Please copy the entries below word for word.
(Beginning of Material for the task)
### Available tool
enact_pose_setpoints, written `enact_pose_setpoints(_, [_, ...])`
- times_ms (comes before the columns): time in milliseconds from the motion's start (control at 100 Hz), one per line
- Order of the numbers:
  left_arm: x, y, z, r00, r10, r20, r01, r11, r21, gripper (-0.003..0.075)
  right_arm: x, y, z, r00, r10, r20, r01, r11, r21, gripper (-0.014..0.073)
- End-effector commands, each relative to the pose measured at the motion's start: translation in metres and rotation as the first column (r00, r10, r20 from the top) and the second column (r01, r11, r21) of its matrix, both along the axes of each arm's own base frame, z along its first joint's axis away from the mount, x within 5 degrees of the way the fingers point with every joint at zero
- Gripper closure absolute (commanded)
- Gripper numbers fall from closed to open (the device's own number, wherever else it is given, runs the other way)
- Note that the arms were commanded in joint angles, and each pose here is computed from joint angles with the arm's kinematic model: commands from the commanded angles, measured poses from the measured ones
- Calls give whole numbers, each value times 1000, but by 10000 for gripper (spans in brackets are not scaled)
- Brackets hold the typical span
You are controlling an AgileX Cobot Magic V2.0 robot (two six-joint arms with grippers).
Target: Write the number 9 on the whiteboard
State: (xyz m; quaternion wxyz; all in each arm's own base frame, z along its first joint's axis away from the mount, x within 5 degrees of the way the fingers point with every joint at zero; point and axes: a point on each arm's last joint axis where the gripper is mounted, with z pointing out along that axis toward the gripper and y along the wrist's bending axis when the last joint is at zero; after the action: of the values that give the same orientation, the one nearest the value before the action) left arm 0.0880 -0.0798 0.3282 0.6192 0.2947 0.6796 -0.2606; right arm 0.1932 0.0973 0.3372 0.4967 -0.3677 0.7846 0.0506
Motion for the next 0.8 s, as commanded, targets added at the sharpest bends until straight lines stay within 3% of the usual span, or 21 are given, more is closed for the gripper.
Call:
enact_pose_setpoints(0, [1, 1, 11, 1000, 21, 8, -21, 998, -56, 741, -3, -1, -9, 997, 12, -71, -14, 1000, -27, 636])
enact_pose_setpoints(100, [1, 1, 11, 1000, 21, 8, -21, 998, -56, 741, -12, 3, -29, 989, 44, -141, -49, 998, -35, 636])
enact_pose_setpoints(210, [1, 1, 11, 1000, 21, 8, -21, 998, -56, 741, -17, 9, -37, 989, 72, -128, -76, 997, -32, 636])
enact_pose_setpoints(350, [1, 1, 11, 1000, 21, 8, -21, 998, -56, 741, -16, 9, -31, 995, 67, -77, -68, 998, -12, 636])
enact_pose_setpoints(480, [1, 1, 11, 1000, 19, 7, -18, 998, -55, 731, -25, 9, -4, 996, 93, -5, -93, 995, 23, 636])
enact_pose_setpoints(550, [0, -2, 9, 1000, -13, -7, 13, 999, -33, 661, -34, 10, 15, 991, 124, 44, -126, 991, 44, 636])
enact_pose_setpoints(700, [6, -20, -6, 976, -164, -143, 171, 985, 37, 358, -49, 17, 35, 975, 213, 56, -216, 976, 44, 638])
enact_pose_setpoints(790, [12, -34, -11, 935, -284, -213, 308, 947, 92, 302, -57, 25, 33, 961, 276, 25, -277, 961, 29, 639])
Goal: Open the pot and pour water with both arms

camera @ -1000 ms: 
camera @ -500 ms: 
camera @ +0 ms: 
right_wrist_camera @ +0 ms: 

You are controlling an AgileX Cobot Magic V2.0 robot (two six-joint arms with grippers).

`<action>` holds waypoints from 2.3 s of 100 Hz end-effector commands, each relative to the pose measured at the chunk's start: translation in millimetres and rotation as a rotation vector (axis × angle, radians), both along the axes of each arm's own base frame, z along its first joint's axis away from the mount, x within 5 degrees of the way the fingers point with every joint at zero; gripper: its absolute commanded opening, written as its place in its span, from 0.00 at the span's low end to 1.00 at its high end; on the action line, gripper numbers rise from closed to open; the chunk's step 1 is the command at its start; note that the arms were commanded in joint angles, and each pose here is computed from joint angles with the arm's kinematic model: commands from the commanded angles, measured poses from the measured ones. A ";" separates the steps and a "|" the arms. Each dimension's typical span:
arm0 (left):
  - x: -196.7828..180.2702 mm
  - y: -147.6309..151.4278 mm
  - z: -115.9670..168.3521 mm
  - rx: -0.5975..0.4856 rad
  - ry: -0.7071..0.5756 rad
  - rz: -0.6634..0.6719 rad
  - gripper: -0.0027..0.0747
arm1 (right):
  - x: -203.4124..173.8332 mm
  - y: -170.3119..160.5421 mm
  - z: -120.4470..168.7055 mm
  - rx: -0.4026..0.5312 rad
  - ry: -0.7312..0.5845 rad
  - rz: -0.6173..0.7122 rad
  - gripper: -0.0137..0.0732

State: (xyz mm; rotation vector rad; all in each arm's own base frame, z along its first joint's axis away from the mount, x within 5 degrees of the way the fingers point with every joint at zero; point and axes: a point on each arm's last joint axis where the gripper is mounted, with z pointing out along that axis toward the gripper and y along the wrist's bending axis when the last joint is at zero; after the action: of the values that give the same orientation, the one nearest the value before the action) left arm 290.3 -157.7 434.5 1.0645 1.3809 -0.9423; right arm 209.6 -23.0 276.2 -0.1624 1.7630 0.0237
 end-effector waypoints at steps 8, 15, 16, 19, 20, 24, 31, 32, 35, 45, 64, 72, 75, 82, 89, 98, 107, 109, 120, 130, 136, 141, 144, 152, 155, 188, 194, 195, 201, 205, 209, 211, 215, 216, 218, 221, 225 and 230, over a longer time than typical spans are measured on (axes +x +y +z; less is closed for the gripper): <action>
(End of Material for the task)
Reply to the exercise:
### Available tool
enact_pose_setpoints, written `enact_pose_setpoints(_, [_, ...])`
- times_ms (comes before the columns): time in milliseconds from the motion's start (control at 100 Hz), one per line
- Order of the numbers:
  left_arm: x, y, z, r00, r10, r20, r01, r11, r21, gripper (-0.003..0.075)
  right_arm: x, y, z, r00, r10, r20, r01, r11, r21, gripper (-0.014..0.073)
- End-effector commands, each relative to the pose measured at the motion's start: translation in metres and rotation as the first column (r00, r10, r20 from the top) and the second column (r01, r11, r21) of its matrix, both along the axes of each arm's own base frame, z along its first joint's axis away from the mount, x within 5 degrees of the way the fingers point with every joint at zero
- Gripper closure absolute (commanded)
- Gripper numbers fall from closed to open (the device's own number, wherever else it is given, runs the other way)
- Note that the arms were commanded in joint angles, and each pose here is computed from joint angles with the arm's kinematic model: commands from the commanded angles, measured poses from the measured ones
- Calls give whole numbers, each value times 1000, but by 10000 for gripper (spans in brackets are not scaled)
- Brackets hold the typical span
You are controlling an AgileX Cobot Magic V2.0 robot (two six-joint arms with grippers).
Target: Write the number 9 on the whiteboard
State: (xyz m; quaternion wxyz; all in each arm's own base frame, z along its first joint's axis away from the mount, x within 5 degrees of the way the fingers point with every joint at zero; point and axes: a point on each arm's last joint axis where the gripper is mounted, with z pointing out along that axis toward the gripper and y along the wrist's bending axis when the last joint is at zero; after the action: of the values that give the same orientation, the one nearest the value before the action) left arm 0.0880 -0.0798 0.3282 0.6192 0.2947 0.6796 -0.2606; right arm 0.1932 0.0973 0.3372 0.4967 -0.3677 0.7846 0.0506
Motion for the next 0.8 s, as commanded, targets added at the sharpest bends until straight lines stay within 3% of the usual span, or 21 are given, more is closed for the gripper.
Call:
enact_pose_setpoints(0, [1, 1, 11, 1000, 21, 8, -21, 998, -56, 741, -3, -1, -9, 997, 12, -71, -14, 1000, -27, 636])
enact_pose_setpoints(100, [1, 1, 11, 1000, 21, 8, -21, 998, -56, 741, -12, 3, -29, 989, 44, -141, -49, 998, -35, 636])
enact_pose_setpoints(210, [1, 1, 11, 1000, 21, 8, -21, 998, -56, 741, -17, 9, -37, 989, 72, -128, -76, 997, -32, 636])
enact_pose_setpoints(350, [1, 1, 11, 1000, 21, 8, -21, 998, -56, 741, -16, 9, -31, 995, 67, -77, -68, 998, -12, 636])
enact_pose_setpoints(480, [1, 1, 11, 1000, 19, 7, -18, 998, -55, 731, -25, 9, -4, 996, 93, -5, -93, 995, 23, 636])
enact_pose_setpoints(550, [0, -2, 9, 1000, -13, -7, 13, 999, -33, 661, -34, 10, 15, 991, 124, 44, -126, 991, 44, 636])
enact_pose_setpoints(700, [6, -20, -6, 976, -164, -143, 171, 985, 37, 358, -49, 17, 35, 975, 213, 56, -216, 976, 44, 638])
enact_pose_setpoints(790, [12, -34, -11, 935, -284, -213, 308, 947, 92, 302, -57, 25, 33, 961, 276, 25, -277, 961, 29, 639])
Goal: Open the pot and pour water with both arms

camera @ -1000 ms: 
camera @ -500 ms: 
camera @ +0 ms: 
right_wrist_camera @ +0 ms: 

You are controlling an AgileX Cobot Magic V2.0 robot (two six-joint arms with grippers).

`<action>` holds waypoints from 2.3 s of 100 Hz end-effector commands, each relative to the pose measured at the chunk's start: translation in millimetres and rotation as a rotation vector (axis × angle, radians), both along the axes of each arm's own base frame, z along its first joint's axis away from the mount, x within 5 degrees of the way the fingers point with every joint at zero; gripper: its absolute commanded opening, written as its place in its span, from 0.00 at the span's low end to 1.00 at its high end; on the action line, gripper numbers rise from closed to open; the chunk's step 1 is the command at its start; note that the arms were commanded in joint angles, and each pose here is computed from joint angles with the arm's kinematic model: commands from the commanded angles, measured poses from the measured ones. A ";" separates the steps and a "|" the arms. Each dimension's typical span:
arm0 (left):
  - x: -196.7828..180.2702 mm
  - y: -147.6309..151.4278 mm
  - z: -115.9670..168.3521 mm
  - rx: -0.5975..0.4856 rad
  - ry: -0.7071..0.5756 rad
  - rz: -0.6634..0.6719 rad
  - gripper: -0.0027..0.0747
arm1 (right):
  - x: -203.4124..173.8332 mm
  - y: -170.3119..160.5421 mm
  - z: -120.4470..168.7055 mm
  - rx: -0.4026..0.5312 rad
  - ry: -0.7312..0.5845 rad
  - rz: -0.6173..0.7122 rad
  - gripper: -0.0137..0.0732

State: (xyz mm; rotation vector rad; all in each arm's own base frame, z along its first joint's axis away from the mount, x within 5 degrees of the way the fingers point with every joint at zero; point and axes: a point on each arm's last joint axis where the gripper is mounted, with z pointing out along that axis toward the gripper and y along the wrist's bending axis when the last joint is at zero; after the action: of the values that give the same orientation, the one nearest the value before the action) left arm 290.3 -157.7 434.5 1.0645 1.3809 -0.9423; right arm 209.6 -23.0 276.2 -0.1624 1.7630 0.0237
 end-effector waypoints at steps 8, 15, 16, 19, 20, 24, 31, 32, 35, 45, 64, 72, 75, 82, 89, 98, 107, 109, 120, 130, 136, 141, 144, 152, 155, 188, 194, 195, 201, 205, 209, 211, 215, 216, 218, 221, 225 and 230, over a longer time than typical spans are measured on (axes +x +y +z; less is closed for the gripper): <action>

No further output is required for this exercise.